Marion Waller - Redonner une place à nos morts
La façon dont nous traitons nos morts est un miroir de notre société. Avec la montée de l’individualisme et le recul du religieux, notre culture de la mort s’est délitée. Nos rites funéraires sont désormais fades, bricolés, expédiés.
Hier la mort était visible, les défunts étaient célébrés, les cimetières des lieux de vie. Aujourd’hui, elle devient presque honteuse. Les proches se retrouvent souvent livrés à eux-mêmes, démunis dans ces moments d’extrême vulnérabilité, et certains défunts sont même devenus « invisibles ».
Or de nouveaux rites laïcs se développent en France et en Europe, et dessinent un autre rapport à la mort, plus assumé, plus apaisé. C’est ce que nous propose de découvrir cet essai qui, en nous faisant voyager dans l’histoire et la géographie, nous donne des pistes pour réapprendre à dire adieu.
Pour la mémoire de ceux qui partent et la sérénité de ceux qui restent, il est urgent de redonner une place à nos morts.
En librairie le 24 octobre – 160 pages
ISBN : 978-2-37073-505-8
Marion Waller, 32 ans, a travaillé huit ans à la Ville de Paris, où elle fut notamment en charge des affaires funéraires. Elle dirige le Pavillon de l’Arsenal – le centre d’architecture et d’urbanisme de Paris et de la métropole parisienne.
Crédit photo : © Juliette Paulet
---
Pourquoi la mort se dérobe-t-elle aujourd’hui à nos regards ?
Marion Waller : 85 % des décès ont aujourd’hui lieu hors du domicile.
Quand la mort se déplace du domicile à l’hôpital, le cérémoniel devient plus morcelé, il se réduit à une succession de questions pratiques ou administratives. Les rites laïcs sont plus rapides, les lieux de deuil moins identifiables. Hier la mort était célébrée, aujourd’hui elle semble invisible.
Jusqu’au début du XIXe siècle, les cérémonies funéraires étaient publiques et les cortèges étaient des moments de rassemblement dans les villes et les villages. N’est-ce pas ajouter de la souffrance que de cacher nos morts ?
Comment nos cimetières évoluent-ils ?
M. W. : Hier les cimetières étaient des lieux très animés avec des animaux en pâturage, des concerts, des jeux de balle... Aujourd’hui, beaucoup sont des lieux uniformisés, sans âme, sans vie. Mais il existe des alternatives.
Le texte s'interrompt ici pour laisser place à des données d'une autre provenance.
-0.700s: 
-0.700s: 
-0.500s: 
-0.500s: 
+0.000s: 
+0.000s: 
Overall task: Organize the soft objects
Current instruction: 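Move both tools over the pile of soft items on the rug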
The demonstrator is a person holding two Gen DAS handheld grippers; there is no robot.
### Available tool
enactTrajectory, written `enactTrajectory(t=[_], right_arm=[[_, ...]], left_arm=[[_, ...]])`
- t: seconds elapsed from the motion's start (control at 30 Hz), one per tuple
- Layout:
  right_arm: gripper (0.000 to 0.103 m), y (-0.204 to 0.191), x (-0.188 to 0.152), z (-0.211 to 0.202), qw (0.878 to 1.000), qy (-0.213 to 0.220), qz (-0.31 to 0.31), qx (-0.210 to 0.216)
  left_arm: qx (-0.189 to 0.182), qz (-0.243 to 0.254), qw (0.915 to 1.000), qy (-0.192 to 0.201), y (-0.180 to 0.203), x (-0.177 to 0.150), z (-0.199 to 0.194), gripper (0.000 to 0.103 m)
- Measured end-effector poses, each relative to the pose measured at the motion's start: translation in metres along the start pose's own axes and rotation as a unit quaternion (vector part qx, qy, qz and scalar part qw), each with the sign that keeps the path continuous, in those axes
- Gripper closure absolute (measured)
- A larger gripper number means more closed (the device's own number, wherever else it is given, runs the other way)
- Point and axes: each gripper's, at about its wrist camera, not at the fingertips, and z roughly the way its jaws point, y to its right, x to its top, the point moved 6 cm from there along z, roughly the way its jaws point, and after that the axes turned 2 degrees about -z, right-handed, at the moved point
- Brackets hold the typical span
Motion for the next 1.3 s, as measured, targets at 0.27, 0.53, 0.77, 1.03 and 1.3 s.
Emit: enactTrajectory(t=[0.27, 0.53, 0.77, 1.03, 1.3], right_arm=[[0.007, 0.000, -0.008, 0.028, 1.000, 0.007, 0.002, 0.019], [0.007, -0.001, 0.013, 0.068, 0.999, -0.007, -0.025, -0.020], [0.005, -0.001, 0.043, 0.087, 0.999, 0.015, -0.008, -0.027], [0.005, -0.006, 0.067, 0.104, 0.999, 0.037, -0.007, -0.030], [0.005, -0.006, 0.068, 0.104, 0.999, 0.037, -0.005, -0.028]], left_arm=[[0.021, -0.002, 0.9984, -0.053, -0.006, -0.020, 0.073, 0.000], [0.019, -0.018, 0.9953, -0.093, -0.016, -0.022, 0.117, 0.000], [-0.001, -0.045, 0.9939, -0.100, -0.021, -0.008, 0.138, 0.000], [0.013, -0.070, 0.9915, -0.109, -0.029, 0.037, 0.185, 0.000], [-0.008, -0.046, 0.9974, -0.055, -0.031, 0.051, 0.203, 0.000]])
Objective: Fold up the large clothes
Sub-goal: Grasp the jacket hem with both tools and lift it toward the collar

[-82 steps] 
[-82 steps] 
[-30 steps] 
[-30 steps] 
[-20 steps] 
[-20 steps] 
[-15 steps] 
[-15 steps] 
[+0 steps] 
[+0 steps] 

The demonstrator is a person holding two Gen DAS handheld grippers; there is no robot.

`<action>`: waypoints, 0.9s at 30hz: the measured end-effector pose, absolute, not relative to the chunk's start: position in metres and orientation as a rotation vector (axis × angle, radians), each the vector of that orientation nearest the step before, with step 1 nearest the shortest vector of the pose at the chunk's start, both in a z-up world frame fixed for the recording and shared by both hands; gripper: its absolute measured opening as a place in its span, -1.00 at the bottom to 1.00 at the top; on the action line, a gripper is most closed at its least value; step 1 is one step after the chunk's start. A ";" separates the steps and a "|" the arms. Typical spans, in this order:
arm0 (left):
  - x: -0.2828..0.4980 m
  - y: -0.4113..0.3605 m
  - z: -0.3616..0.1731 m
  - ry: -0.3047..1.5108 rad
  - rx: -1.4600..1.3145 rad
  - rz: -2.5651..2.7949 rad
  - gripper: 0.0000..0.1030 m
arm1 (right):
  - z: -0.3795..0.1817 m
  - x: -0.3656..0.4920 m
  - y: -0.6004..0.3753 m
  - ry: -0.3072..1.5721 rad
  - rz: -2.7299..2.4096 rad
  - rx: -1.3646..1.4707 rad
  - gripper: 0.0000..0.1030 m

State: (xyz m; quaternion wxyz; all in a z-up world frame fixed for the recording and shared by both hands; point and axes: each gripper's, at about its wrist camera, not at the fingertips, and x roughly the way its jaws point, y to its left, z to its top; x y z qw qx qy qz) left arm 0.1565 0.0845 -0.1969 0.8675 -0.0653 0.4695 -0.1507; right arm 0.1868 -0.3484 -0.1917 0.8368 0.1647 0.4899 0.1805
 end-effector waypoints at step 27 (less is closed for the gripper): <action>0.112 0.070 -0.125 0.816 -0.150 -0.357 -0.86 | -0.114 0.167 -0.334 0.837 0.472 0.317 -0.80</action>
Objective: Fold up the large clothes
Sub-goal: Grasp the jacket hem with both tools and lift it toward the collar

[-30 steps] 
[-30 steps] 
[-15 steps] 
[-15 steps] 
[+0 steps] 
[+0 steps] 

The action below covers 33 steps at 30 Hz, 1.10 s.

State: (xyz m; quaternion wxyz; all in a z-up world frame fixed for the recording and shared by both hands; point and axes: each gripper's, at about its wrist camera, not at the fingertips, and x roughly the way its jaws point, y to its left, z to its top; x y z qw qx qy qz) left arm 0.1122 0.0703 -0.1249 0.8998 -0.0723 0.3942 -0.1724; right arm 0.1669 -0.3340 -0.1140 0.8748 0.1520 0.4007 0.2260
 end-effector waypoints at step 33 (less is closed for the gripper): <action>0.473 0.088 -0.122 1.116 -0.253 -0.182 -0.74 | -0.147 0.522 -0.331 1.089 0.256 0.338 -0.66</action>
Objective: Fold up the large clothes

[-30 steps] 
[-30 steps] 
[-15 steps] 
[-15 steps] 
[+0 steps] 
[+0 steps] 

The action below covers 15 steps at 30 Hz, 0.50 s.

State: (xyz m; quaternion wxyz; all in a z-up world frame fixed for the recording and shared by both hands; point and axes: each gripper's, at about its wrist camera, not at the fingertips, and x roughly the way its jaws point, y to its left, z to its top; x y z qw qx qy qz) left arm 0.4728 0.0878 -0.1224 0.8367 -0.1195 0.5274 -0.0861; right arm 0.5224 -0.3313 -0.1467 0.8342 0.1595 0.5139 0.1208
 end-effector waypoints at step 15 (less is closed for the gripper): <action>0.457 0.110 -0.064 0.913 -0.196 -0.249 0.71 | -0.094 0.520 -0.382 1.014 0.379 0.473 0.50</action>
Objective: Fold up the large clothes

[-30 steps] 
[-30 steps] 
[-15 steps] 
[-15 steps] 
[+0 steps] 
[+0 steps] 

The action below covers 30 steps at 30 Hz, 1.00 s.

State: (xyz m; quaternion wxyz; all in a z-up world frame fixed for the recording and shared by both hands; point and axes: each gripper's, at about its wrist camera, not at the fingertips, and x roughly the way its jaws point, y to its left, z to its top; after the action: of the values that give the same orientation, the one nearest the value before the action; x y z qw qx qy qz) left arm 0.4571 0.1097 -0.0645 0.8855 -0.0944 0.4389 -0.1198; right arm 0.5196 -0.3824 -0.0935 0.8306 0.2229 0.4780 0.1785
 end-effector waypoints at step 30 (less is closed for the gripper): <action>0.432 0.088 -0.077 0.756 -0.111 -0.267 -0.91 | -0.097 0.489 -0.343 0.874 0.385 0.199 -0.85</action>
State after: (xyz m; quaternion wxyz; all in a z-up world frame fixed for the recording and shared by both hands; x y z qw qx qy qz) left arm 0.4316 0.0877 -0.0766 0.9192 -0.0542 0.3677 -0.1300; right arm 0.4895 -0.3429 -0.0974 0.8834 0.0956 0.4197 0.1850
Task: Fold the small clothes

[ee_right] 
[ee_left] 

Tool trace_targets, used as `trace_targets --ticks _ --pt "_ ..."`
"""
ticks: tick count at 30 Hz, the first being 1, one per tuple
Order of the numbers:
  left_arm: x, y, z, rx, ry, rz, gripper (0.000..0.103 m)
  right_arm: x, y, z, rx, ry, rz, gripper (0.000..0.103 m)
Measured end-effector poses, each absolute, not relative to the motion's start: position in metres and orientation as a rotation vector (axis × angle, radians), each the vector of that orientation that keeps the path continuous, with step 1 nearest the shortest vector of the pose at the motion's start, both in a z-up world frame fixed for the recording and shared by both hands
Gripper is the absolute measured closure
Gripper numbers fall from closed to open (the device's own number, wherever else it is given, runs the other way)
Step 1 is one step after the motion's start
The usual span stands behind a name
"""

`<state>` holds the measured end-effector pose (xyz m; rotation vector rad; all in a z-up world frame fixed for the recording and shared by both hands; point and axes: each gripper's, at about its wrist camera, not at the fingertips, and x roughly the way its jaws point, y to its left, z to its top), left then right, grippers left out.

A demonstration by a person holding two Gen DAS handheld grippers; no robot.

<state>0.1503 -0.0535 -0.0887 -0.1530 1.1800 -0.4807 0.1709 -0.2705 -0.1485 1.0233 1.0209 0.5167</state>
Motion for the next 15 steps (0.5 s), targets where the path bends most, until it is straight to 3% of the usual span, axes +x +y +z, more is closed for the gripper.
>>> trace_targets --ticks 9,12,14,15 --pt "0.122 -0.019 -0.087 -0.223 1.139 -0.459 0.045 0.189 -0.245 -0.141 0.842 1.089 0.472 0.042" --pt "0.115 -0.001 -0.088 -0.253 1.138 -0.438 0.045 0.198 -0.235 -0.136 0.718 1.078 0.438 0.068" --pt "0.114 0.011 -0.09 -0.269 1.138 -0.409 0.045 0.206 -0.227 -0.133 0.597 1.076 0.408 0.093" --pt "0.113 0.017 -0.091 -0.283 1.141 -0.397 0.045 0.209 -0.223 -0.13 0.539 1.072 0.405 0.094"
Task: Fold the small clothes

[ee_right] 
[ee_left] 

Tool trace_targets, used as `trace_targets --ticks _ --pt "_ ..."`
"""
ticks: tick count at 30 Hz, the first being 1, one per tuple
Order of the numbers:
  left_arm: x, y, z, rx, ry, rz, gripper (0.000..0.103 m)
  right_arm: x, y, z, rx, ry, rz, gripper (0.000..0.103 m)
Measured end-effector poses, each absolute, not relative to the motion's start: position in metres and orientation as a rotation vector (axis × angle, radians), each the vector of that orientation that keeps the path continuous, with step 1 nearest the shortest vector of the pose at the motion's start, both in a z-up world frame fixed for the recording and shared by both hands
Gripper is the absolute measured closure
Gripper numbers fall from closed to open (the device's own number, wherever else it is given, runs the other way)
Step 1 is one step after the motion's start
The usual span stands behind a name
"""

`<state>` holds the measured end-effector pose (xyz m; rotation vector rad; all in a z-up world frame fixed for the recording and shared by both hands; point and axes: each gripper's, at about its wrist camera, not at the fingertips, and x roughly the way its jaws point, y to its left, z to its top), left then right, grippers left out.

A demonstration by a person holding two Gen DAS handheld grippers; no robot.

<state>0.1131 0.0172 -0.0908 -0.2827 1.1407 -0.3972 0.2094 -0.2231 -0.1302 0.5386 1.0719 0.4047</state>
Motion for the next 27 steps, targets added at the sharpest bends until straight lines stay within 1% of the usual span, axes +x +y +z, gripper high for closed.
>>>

À Clamart dans les Hauts-de-Seine, le cimetière est conçu comme un lieu de déambulation pour les vivants, à Pruillé dans le Maine-et-Loire, un parc funéraire permet de lier la mémoire d’un défunt au développement d’un organisme vivant. Stockholm a créé un cimetière-forêt tandis que les mexicains célèbrent les morts en faisant plus de place à la joie, la fête et à la couleur qu’à la tristesse…
Comment mieux honorer nos morts ?
M. W. : Dans mes fonctions à la mairie de Paris j’ai rencontré beaucoup de familles endeuillées, et j’ai constaté le besoin de réponses moins standardisées, d’une personnalisation des rites, d’une extension des possibles, par exemple pour traiter le deuil périnatal.
Les pistes pour mieux honorer les morts existent : en transformant les lieux, en inventant de nouveaux rites, en donnant une place aux oubliés, en rapprochant davantage l’écologie du funéraire, bref en redonnant une place à nos morts, au cœur de nos cités.